*INFORMATION SUPPLIED*:
★ ★ ★

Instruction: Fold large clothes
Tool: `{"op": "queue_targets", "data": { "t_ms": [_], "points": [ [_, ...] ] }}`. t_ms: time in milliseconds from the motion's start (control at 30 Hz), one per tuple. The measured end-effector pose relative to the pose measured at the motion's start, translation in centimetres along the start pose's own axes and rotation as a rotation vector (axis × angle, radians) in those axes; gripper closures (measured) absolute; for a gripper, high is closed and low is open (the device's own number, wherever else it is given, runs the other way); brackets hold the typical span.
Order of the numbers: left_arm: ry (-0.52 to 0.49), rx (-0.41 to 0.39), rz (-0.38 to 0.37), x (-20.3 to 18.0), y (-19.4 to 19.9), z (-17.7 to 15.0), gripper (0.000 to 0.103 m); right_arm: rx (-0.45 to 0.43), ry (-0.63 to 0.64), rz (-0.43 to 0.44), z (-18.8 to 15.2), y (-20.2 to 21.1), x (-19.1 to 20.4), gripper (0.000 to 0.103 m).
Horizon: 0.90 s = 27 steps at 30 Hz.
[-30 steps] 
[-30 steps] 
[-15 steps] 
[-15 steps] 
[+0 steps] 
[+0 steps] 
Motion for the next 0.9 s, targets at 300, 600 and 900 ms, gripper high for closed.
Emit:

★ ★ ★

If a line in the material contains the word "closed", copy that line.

Tool: `{"op": "queue_targets", "data": { "t_ms": [_], "points": [ [_, ...] ] }}`. t_ms: time in milliseconds from the motion's start (control at 30 Hz), one per tuple. The measured end-effector pose relative to the pose measured at the motion's start, translation in centimetres along the start pose's own axes and rotation as a rotation vector (axis × angle, radians) in those axes; gripper closures (measured) absolute; for a gripper, high is closed and low is open (the device's own number, wherever else it is given, runs the other way); brackets hold the typical span.
Motion for the next 0.9 s, targets at 300, 600 and 900 ms, gripper high for closed.

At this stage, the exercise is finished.